**Work order:**
Your answer should be an exact copy of every record.

**Given data:**

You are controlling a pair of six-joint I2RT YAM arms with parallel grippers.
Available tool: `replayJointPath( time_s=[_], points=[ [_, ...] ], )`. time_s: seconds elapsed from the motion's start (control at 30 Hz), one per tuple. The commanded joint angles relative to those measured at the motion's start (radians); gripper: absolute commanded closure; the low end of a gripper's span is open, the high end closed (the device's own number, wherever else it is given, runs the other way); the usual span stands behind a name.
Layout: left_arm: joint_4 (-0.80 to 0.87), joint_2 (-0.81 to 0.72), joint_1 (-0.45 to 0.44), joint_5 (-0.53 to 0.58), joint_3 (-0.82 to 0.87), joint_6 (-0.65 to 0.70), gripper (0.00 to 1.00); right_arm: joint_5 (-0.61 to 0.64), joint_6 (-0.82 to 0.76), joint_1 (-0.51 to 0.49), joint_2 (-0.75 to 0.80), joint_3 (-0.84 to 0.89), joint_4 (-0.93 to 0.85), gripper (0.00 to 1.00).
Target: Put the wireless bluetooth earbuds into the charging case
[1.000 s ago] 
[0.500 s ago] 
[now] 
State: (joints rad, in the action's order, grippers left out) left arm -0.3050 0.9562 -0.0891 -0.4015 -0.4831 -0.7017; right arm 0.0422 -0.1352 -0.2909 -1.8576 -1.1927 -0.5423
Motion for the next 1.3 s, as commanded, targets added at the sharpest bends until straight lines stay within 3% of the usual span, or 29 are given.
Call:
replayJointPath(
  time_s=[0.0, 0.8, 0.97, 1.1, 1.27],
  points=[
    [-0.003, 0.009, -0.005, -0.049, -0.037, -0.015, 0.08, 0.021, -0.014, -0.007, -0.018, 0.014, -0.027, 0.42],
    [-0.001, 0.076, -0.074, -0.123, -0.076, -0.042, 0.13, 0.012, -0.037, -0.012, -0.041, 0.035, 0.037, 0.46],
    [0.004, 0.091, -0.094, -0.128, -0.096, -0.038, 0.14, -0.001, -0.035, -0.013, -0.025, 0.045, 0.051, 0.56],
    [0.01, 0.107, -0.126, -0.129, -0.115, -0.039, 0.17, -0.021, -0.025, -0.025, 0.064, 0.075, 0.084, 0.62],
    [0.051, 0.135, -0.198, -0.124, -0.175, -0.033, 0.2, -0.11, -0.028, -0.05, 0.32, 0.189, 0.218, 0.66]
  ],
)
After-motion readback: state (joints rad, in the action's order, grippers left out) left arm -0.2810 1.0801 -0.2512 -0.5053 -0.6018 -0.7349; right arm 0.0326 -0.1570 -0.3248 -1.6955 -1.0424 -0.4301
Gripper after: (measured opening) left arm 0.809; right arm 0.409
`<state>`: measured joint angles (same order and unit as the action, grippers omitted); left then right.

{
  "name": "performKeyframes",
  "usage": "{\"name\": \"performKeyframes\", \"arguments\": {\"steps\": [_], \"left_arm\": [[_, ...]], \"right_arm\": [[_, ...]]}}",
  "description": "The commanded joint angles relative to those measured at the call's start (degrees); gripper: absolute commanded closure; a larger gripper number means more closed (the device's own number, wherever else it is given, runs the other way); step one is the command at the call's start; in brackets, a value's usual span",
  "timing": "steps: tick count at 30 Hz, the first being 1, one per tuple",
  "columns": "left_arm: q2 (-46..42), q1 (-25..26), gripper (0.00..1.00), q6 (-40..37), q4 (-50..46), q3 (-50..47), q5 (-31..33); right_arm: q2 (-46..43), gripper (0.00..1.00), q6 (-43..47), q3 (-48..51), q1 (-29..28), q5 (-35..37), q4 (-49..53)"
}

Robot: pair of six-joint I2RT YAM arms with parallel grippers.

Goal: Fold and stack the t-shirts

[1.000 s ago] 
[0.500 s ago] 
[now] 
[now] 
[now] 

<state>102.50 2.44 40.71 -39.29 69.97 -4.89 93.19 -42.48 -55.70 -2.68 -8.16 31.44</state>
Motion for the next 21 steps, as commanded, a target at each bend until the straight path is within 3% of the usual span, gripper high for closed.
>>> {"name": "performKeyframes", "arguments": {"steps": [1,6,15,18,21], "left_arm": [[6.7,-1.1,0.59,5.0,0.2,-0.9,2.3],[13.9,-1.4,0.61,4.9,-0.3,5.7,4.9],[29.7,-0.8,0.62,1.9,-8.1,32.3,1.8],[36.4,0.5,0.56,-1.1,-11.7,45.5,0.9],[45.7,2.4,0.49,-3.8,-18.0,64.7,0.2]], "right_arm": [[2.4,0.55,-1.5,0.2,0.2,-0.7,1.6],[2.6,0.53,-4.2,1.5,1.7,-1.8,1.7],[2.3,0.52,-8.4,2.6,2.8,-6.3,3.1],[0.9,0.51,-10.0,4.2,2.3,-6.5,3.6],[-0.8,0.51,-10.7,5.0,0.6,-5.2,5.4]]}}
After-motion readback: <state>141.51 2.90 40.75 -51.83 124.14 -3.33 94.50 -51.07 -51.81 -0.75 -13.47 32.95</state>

**Response box:**
You are controlling a pair of six-joint I2RT YAM arms with parallel grippers.
Available tool: `replayJointPath( time_s=[_], points=[ [_, ...] ], )`. time_s: seconds elapsed from the motion's start (control at 30 Hz), one per tuple. The commanded joint angles relative to those measured at the motion's start (radians); gripper: absolute commanded closure; the low end of a gripper's span is open, the high end closed (the device's own number, wherever else it is given, runs the other way); the usual span stands behind a name.
Layout: left_arm: joint_4 (-0.80 to 0.87), joint_2 (-0.81 to 0.72), joint_1 (-0.45 to 0.44), joint_5 (-0.53 to 0.58), joint_3 (-0.82 to 0.87), joint_6 (-0.65 to 0.70), gripper (0.00 to 1.00); right_arm: joint_5 (-0.61 to 0.64), joint_6 (-0.82 to 0.76), joint_1 (-0.51 to 0.49), joint_2 (-0.75 to 0.80), joint_3 (-0.84 to 0.89), joint_4 (-0.93 to 0.85), gripper (0.00 to 1.00).
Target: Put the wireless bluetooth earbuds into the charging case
[1.000 s ago] 
[0.500 s ago] 
[now] 
State: (joints rad, in the action's order, grippers left out) left arm -0.3050 0.9562 -0.0891 -0.4015 -0.4831 -0.7017; right arm 0.0422 -0.1352 -0.2909 -1.8576 -1.1927 -0.5423
Motion for the next 1.3 s, as commanded, targets added at the sharpest bends until straight lines stay within 3% of the usual span, or 29 are given.
Call:
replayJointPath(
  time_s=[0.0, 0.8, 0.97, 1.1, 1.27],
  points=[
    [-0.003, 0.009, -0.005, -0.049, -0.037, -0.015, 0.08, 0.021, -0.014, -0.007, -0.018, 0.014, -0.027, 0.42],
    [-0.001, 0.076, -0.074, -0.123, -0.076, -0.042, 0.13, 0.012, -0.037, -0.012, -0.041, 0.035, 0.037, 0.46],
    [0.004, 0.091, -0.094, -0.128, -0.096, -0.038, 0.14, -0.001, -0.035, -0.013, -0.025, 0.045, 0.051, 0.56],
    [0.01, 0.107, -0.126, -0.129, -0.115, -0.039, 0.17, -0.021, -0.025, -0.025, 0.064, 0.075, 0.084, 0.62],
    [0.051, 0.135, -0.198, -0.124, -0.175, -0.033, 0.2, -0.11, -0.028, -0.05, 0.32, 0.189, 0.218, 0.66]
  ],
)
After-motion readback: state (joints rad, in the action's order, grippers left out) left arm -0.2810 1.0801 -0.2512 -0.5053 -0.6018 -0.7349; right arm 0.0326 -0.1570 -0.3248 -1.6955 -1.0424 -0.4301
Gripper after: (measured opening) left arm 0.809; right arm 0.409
`<state>`: measured joint angles (same order and unit as the action, grippers omitted); left then right.

{
  "name": "performKeyframes",
  "usage": "{\"name\": \"performKeyframes\", \"arguments\": {\"steps\": [_], \"left_arm\": [[_, ...]], \"right_arm\": [[_, ...]]}}",
  "description": "The commanded joint angles relative to those measured at the call's start (degrees); gripper: absolute commanded closure; a larger gripper number means more closed (the device's own number, wherever else it is given, runs the other way); step one is the command at the call's start; in brackets, a value's usual span",
  "timing": "steps: tick count at 30 Hz, the first being 1, one per tuple",
  "columns": "left_arm: q2 (-46..42), q1 (-25..26), gripper (0.00..1.00), q6 (-40..37), q4 (-50..46), q3 (-50..47), q5 (-31..33); right_arm: q2 (-46..43), gripper (0.00..1.00), q6 (-43..47), q3 (-48..51), q1 (-29..28), q5 (-35..37), q4 (-49..53)"
}

Robot: pair of six-joint I2RT YAM arms with parallel grippers.

Goal: Fold and stack the t-shirts

[1.000 s ago] 
[0.500 s ago] 
[now] 
[now] 
[now] 

<state>102.50 2.44 40.71 -39.29 69.97 -4.89 93.19 -42.48 -55.70 -2.68 -8.16 31.44</state>
Motion for the next 21 steps, as commanded, a target at each bend until the straight path is within 3% of the usual span, gripper high for closed.
>>> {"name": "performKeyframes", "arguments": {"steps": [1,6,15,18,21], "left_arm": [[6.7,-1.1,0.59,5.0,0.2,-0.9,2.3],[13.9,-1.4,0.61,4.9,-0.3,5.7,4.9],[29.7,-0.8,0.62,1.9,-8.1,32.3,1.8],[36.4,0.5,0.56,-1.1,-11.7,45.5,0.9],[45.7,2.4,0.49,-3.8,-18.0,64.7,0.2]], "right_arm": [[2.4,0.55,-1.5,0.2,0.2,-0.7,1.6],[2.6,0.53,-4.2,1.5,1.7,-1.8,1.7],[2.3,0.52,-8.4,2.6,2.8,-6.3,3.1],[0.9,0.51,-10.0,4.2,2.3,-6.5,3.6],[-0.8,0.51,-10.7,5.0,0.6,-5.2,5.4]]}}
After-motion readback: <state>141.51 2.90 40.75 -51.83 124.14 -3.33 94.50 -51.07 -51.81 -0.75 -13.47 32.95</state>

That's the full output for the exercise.